The task:
Only the line containing "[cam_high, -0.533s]" and the lines after it, through the end of the entries, should be output exactly.

Supplied data:
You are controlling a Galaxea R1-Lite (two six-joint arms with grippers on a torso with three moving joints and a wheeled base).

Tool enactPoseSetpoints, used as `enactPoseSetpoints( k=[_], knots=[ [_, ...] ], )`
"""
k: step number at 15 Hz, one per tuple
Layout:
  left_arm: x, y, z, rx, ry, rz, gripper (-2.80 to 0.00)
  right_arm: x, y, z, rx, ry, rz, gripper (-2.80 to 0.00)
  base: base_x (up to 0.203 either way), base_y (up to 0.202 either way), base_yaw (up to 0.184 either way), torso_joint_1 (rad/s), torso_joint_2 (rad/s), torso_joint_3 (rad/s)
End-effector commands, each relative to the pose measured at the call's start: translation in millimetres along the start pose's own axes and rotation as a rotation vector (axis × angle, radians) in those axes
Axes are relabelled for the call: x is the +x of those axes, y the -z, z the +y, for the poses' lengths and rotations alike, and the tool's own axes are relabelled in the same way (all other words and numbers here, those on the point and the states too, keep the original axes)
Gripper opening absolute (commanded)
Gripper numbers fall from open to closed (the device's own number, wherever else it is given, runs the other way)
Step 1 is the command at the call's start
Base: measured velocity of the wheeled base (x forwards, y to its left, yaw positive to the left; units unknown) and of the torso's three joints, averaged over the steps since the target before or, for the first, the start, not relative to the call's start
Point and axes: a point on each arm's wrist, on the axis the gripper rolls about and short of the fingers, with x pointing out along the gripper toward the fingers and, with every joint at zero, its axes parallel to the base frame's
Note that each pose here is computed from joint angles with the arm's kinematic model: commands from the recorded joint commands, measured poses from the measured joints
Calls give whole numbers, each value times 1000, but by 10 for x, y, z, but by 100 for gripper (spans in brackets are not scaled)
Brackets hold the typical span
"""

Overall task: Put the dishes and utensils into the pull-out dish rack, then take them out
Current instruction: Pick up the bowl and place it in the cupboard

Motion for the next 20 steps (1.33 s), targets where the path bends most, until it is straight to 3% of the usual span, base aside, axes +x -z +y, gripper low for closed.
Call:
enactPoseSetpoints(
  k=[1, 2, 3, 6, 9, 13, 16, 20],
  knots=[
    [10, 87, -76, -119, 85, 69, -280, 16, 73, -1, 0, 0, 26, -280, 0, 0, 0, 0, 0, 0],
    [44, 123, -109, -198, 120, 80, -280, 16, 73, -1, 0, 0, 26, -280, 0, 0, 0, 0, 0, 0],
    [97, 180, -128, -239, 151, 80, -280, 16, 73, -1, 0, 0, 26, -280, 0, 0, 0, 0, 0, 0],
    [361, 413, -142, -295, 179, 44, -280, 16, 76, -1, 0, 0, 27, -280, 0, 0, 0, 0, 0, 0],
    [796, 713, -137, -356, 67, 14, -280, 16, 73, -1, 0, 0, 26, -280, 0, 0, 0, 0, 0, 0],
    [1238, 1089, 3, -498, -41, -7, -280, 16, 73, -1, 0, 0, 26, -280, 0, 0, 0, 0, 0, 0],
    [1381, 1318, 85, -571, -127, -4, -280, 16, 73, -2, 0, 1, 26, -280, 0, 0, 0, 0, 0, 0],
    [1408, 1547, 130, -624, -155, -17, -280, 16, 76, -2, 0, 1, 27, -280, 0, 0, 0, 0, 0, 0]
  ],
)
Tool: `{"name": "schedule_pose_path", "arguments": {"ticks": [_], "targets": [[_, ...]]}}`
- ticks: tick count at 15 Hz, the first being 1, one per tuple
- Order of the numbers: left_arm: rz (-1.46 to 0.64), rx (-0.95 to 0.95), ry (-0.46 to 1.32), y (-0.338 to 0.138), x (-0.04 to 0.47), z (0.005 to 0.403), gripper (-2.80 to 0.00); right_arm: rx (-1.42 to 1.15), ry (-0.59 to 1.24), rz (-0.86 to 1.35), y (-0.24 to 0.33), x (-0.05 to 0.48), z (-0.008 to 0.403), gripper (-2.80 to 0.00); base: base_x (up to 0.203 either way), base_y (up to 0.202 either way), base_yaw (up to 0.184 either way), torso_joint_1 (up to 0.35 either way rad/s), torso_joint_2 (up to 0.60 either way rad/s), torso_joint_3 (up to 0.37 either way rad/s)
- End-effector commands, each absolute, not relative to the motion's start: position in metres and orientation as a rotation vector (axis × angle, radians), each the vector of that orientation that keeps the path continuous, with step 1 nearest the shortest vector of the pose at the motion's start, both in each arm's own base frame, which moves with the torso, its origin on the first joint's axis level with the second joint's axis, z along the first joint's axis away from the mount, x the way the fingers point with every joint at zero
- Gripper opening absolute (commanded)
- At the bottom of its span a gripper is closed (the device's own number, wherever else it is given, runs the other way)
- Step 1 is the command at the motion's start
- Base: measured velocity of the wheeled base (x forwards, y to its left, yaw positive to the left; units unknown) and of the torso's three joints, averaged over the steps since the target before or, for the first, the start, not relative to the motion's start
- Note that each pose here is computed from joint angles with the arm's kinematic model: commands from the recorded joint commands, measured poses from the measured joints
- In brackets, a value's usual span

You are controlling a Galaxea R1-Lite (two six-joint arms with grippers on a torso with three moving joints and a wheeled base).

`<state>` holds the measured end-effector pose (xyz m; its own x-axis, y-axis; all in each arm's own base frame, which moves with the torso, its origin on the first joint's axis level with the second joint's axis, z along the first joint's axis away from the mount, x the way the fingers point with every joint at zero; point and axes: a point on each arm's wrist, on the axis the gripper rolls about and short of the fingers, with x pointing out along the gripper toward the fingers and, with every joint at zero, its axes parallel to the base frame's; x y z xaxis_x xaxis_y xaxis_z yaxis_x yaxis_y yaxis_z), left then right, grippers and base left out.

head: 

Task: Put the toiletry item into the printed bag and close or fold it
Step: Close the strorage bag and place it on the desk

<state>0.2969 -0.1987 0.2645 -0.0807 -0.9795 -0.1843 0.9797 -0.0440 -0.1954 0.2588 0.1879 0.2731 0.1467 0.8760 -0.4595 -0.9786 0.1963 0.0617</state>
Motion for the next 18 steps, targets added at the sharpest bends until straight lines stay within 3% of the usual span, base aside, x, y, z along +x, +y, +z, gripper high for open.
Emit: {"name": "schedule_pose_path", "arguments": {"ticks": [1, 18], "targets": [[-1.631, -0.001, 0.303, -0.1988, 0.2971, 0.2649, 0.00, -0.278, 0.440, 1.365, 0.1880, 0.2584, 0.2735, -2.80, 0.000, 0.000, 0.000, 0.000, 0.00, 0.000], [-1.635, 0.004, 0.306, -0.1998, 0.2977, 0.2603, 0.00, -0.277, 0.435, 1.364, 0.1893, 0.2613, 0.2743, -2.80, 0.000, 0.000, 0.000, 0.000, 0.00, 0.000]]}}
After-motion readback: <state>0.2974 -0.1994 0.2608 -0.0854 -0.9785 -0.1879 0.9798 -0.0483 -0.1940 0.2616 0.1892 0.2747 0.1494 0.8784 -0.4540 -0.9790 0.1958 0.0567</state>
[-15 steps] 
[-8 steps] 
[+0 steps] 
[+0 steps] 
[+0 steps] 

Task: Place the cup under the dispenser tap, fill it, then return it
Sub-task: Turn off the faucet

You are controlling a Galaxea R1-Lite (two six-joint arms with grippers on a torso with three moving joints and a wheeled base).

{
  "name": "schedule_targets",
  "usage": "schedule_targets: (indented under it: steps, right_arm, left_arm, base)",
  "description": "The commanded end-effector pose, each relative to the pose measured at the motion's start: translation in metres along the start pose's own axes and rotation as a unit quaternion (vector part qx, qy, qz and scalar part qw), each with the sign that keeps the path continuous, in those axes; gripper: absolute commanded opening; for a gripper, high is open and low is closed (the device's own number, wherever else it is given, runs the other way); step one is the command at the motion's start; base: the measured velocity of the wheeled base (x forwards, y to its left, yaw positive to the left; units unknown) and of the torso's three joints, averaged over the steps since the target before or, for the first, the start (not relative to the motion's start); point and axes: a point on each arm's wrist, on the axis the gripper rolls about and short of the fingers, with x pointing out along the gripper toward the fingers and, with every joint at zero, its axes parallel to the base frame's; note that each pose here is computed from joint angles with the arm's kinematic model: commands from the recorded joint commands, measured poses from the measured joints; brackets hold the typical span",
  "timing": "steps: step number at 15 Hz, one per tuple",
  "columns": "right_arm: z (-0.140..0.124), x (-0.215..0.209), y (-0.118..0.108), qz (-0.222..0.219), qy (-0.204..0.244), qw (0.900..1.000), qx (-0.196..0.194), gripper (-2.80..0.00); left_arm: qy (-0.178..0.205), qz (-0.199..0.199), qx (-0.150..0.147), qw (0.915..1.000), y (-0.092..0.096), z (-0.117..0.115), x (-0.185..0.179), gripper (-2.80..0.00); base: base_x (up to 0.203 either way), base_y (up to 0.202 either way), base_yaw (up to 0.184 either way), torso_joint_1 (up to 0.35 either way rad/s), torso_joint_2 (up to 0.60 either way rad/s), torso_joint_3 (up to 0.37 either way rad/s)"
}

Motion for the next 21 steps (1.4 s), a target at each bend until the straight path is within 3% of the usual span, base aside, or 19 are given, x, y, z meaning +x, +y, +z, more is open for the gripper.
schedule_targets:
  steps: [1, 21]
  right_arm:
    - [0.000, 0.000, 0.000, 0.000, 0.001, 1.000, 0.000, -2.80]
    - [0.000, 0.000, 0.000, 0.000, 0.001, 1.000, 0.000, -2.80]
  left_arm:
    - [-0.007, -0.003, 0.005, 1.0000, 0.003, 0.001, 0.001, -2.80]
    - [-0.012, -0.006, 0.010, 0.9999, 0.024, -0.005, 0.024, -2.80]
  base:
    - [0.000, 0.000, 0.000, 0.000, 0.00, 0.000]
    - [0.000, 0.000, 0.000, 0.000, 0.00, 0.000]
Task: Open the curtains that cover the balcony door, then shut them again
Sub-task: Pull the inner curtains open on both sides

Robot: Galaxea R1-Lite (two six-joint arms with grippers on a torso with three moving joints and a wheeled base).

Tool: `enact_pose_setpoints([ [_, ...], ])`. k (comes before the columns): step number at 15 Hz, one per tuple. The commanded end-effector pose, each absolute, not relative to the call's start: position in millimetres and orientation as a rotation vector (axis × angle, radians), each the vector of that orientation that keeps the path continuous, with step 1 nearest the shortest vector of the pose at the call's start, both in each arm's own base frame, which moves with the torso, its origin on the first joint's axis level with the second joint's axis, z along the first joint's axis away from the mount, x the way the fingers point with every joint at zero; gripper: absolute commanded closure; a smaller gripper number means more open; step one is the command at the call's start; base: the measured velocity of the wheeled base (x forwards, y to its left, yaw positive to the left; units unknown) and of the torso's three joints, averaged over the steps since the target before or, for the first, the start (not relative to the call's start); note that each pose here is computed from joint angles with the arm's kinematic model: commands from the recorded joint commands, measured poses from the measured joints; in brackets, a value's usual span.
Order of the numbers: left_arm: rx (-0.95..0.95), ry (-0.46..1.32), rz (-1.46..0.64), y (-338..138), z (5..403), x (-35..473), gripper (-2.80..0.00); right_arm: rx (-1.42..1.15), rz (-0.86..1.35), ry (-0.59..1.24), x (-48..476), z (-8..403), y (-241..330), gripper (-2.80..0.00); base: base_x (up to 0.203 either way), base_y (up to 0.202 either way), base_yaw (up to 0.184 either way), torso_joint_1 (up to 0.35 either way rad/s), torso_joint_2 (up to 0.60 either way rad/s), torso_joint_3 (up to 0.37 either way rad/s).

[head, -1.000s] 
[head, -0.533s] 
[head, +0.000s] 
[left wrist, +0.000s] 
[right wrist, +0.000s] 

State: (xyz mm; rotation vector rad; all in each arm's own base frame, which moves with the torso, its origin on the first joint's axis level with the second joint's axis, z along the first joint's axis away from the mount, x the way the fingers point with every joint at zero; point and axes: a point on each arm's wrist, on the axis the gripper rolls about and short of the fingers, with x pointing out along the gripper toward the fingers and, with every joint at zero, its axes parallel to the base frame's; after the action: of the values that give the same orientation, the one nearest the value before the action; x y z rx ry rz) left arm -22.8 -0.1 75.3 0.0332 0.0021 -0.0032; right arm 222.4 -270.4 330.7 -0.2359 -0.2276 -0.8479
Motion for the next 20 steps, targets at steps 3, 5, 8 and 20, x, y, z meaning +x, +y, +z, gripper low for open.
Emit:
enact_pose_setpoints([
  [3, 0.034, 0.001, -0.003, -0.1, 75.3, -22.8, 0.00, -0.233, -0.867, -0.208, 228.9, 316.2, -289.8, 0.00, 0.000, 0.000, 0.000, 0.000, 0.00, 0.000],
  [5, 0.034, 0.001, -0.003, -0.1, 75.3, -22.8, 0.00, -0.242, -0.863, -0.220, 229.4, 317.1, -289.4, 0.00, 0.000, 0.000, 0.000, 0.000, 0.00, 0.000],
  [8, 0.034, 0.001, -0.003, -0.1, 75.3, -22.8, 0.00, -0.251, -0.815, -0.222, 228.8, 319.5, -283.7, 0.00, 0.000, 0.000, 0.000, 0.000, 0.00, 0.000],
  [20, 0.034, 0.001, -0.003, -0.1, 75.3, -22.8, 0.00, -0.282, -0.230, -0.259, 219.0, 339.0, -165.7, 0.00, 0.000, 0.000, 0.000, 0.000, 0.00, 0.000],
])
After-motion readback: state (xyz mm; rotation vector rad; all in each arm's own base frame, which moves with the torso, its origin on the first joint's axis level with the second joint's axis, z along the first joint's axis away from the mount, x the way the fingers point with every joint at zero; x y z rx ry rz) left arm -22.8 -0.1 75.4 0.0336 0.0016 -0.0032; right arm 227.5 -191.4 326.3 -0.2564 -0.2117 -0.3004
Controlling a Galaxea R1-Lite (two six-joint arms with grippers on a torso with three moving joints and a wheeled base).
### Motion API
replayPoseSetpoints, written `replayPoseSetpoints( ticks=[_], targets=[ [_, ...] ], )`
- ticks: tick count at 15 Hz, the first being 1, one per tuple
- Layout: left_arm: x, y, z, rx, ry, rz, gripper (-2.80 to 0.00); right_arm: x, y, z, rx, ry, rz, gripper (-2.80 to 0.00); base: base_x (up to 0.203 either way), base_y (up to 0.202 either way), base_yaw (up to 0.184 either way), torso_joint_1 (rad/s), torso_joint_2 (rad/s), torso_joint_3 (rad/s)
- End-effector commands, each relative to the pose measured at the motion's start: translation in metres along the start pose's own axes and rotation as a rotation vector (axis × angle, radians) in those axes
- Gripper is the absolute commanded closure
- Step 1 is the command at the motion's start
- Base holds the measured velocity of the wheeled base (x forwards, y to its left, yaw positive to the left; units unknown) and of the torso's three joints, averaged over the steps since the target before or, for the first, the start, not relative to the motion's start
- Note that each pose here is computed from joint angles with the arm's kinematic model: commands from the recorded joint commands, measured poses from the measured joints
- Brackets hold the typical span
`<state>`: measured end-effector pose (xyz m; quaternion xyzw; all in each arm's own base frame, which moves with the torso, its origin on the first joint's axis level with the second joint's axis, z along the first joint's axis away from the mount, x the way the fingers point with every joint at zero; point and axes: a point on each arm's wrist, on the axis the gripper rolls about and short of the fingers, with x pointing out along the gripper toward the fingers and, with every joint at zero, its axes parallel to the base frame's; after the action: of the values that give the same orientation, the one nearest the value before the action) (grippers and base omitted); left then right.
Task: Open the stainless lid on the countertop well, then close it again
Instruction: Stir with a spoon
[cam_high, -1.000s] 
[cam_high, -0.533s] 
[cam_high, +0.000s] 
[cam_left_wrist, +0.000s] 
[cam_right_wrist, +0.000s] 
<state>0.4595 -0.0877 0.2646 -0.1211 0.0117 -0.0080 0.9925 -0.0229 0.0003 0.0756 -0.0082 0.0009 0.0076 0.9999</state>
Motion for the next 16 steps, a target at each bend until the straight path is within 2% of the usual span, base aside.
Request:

Answer:
[cam_high, -0.533s] 
[cam_high, +0.000s] 
[cam_left_wrist, +0.000s] 
[cam_right_wrist, +0.000s] 
<state>0.4595 -0.0877 0.2646 -0.1211 0.0117 -0.0080 0.9925 -0.0229 0.0003 0.0756 -0.0082 0.0009 0.0076 0.9999</state>
Motion for the next 16 steps, a target at each bend until the straight path is within 2% of the usual span, base aside.
Request:

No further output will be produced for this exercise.